Y es que, como les decíamos, Totò, una vez instalado en el estrellato, no sólo acumuló conquistas, sino además una impresionante colección de títulos nobiliarios. Respiren hondo: alteza imperial, conde palatino, caballero del Sacro Romano Imperio, exarca de Rávena, duque de Macedonia y de Iliria, príncipe de Constantinopla, de Sicilia, de Tessaglia, de Ponte de Moldavia, de Dardania y del Peloponeso, conde de Chipre y de Epiro, y conde-duque de Drivasto y de Durazzo. Los títulos nobiliarios de Totò, por supuesto, tenían su origen en alambicadas tramas que hubieran sido dignas de sus películas. Por ejemplo, en 1938 se hizo adoptar por el marqués Francesco Gagliardi a cambio de proporcionarle a éste una renta vitalicia y hacerse con el derecho de usar todos sus títulos. Totò, sin embargo, se tomaba su heráldica condición con naturalidad. Cuando en un rodaje le presentaban a algún actor o actriz por vez primera, le decía con inequívoca sorna napolitana: “Puedes llamarme alteza”. Nosotros, ignoramos por qué, siempre que vemos El Gatopardo, cuando llegamos a la escena en que Burt Lancaster se va de putas a Palermo, le abre la puerta su entretenida y esta exclama “Principone mio!”, pensamos en Totò.

A pesar de una actividad tan vertiginosa, Totò tuvo tiempo para aparecer en un puñado de películas memorables, como I soliti ignoti (titulada estúpidamente en España Rufufú) y El oro de Nápoles. Desafortunadamente, Dov’è la libertà, de Rossellini, fue una ocasión desaprovechada. En un principio, Rossellini estaba entusiasmado ante la posibilidad de trabajar con Totò; además, el punto de partida argumental era perfecto para ambos: Totò interpretaba a un hombre que se ha pasado veinte años en la trena por matar a su esposa a causa de los celos, es puesto en libertad, halla que la sociedad es insoportable y decide volver a la cárcel. Y aunque la peli posee buenos momentos y el tratamiento del asunto no es bufo sino extremadamente cruel, la cosa no acaba de funcionar. Quizá el problema está en que Roberto, como sucedía a menudo, se aburrió enseguida, rodó poco material, tras dos meses de rodaje le pasó el testigo a Mario Monicelli (incluso Fellini rodó un par de escenas) y la película tardó más de dos años en estrenarse. En cierta ocasión, Rossellini llegó al rodaje a las 6 de la tarde mientras que todo el mundo estaba esperándole desde las ocho de la mañana. Y llegó a los mandos de un bólido, con casco y todo. Se excusó ante la estrella diciéndole: “Es que he tenido que hacer un importante recado para [Carlo] Ponti”. Totò puso su mueca más aristocrática y le respondió: “No pasa nada. Pero ahora el que va a esperar eres tú”. Y se largó dejando a Rossellini con la boca abierta (algo que parece imposible).

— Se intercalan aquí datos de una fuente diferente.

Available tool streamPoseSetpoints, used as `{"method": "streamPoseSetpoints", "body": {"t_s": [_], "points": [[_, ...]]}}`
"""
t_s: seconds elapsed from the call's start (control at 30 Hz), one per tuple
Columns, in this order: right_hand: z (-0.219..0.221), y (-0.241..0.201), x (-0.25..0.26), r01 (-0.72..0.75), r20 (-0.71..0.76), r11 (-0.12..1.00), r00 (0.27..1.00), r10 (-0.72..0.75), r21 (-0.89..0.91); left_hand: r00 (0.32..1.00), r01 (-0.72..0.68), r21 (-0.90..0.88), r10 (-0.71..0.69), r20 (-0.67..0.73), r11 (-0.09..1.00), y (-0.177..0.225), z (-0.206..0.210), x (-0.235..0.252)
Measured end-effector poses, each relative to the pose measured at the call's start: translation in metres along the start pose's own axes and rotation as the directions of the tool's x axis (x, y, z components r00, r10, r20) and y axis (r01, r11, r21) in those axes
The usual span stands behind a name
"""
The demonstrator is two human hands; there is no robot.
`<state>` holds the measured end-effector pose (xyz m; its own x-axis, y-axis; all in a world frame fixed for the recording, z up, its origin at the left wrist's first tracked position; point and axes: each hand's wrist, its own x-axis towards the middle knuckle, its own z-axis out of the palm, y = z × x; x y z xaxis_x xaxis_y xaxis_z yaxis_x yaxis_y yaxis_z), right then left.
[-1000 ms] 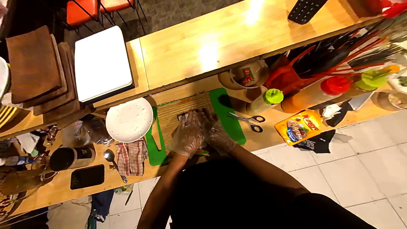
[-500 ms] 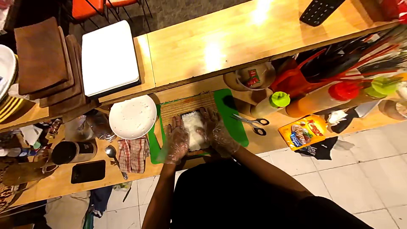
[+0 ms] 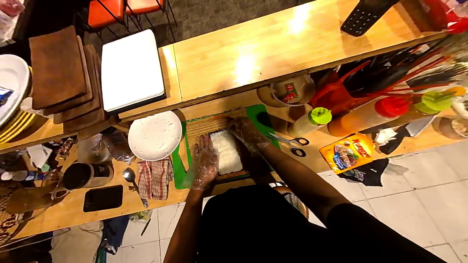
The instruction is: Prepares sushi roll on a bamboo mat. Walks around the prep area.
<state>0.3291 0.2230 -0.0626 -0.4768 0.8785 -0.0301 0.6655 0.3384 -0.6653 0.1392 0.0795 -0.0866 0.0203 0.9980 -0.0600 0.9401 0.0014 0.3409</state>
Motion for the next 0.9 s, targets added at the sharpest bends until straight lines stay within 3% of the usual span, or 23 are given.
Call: {"method": "streamPoseSetpoints", "body": {"t_s": [0.17, 0.33, 0.47, 0.57, 0.7, 0.77, 0.9], "points": [[-0.014, 0.003, 0.009, -0.02, 0.047, 0.998, 0.999, 0.017, 0.063, 1.0, -0.003, -0.024, 0.003, -0.011, 1.0, 0.0, 0.001, 0.001], [0.003, -0.005, 0.003, 0.052, 0.022, 0.997, 0.998, -0.051, -0.06, 1.0, 0.002, -0.012, -0.002, -0.002, 1.0, 0.004, -0.003, 0.0], [-0.004, -0.006, 0.007, -0.026, 0.06, 1.0, 0.998, 0.026, 0.002, 0.999, -0.011, -0.028, 0.01, -0.05, 1.0, 0.001, 0.001, 0.0], [-0.014, -0.013, 0.01, -0.033, 0.119, 0.998, 0.992, 0.039, -0.055, 0.998, -0.005, -0.024, 0.004, -0.056, 1.0, 0.001, 0.002, 0.001], [0.006, -0.004, 0.007, 0.029, 0.025, 0.999, 0.999, -0.028, -0.038, 0.999, -0.01, -0.026, 0.009, -0.045, 1.0, 0.002, 0.001, 0.002], [0.004, -0.005, 0.009, 0.035, 0.059, 0.998, 0.998, -0.032, -0.056, 1.0, -0.006, -0.026, 0.005, -0.031, 1.0, 0.002, 0.0, -0.001], [-0.009, -0.001, 0.016, 0.054, 0.119, 0.995, 0.991, -0.063, 0.08, 0.999, -0.008, -0.003, 0.008, -0.052, 1.0, 0.0, 0.004, 0.002]]}}
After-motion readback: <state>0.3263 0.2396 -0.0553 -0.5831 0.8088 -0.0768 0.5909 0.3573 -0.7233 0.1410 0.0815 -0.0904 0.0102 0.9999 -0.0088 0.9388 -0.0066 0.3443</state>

Y es que el príncipe de Curtis odiaba perder el tiempo, ya que no sólo trabajaba sin tregua y los ratos libres los dedicaba a ir detrás de las señoras (o delante), sino que también componía canciones y escribía poesía (era un brillante escritor satírico). Una de sus obras, La filosofía del cornudo -esa obsesión que comparten italianos y españoles- es una pequeña obra maestra olvidada.

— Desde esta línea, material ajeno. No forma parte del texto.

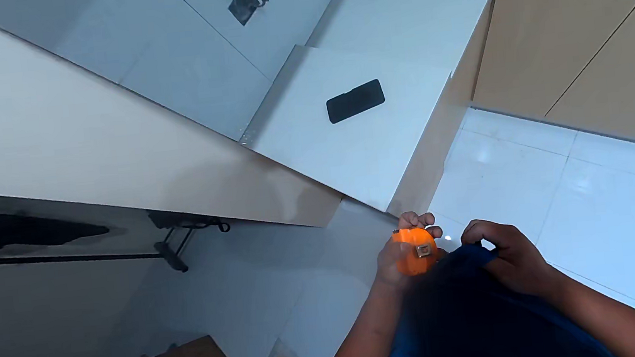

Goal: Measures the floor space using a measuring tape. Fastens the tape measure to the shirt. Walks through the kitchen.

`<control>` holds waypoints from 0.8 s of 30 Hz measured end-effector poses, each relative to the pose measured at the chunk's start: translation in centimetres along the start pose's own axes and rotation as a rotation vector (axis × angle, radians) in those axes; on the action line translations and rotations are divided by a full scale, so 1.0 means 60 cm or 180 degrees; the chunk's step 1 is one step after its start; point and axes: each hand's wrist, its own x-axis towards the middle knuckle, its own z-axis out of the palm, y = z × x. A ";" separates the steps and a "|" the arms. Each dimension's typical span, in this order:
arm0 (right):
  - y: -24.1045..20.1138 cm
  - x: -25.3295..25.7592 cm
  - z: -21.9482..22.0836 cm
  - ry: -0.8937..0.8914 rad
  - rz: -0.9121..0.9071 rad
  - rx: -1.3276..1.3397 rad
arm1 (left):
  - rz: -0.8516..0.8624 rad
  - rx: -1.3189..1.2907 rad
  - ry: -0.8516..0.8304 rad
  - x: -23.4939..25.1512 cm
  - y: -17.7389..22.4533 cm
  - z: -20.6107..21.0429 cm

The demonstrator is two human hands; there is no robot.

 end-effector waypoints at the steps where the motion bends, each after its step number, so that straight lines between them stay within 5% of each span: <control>1: 0.000 0.002 -0.001 0.0004 0.0056 -0.0034 | -0.0006 0.0041 -0.0167 -0.001 0.000 -0.001; 16: -0.007 0.016 0.002 -0.0235 -0.0123 -0.0471 | -0.0298 0.0844 -0.0785 -0.002 0.007 0.029; 24: 0.000 0.007 -0.001 -0.0182 -0.0474 -0.0418 | -0.0845 0.2976 -0.0224 -0.013 0.032 0.080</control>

Mucho mejor le fueron las cosas con otro director “artístico”, pero que en persona era mucho menos divo que Roberto: Pasolini. De hecho lo mejor de la carrera de Totò se halla en su tardío encuentro con el director boloñés: Uccellacci e uccellini y los fragmentos dirigidos por Pasolini de Las brujas (La tierra vista desde la luna) y ¿Qué son las nubes? del film Capricho a la italiana. Aquí Totò encarna a Yago durante una representación en la que el público, enfurecido por la maldad del personaje, arrasa con el escenario y con los actores.

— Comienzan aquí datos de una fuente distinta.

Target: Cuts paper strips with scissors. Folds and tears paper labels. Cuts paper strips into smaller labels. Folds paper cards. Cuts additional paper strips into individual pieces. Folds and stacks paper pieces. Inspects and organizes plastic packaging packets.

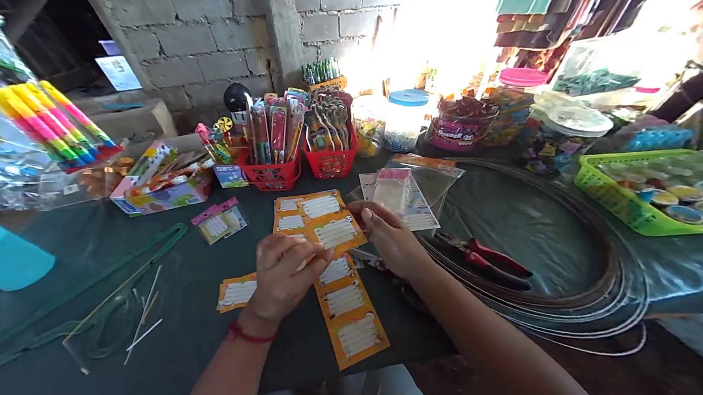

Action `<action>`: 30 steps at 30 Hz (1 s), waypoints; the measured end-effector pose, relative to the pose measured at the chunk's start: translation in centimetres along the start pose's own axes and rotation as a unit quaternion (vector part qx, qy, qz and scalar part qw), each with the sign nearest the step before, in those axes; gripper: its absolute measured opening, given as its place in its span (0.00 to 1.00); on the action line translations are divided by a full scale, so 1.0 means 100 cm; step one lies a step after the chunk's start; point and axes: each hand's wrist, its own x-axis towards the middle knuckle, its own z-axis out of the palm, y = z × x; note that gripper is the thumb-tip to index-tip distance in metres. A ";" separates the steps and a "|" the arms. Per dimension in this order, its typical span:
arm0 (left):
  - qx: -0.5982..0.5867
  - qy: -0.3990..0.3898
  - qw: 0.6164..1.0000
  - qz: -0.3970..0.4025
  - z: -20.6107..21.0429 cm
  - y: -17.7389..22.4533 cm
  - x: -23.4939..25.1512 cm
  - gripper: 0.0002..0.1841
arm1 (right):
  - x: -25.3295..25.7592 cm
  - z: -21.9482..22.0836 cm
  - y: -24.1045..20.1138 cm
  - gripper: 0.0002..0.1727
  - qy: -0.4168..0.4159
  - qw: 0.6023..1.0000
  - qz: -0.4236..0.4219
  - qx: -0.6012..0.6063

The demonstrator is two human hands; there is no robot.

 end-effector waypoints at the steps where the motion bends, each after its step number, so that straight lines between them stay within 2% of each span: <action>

El príncipe pichabrava y el director gay y comunista se llevaban a las mil maravillas


Totò rodó esta última obra, quizá la mejor de su filmografía (y de lo mejor también de Pasolini), enfermo y casi ciego. Aún con pleitos para conseguir más títulos nobiliarios, Totò murió el 17 de abril de 1967 y a su entierro acudieron más de 200.000 personas. Las mismas que volvieron al cementerio un mes después para dar el último adiós a Nasó el perro, jefe napolitano de la Camorra en el barrio de la Sanità. Estamos convencidos de que el príncipe De Curtis habría apreciado la ironía.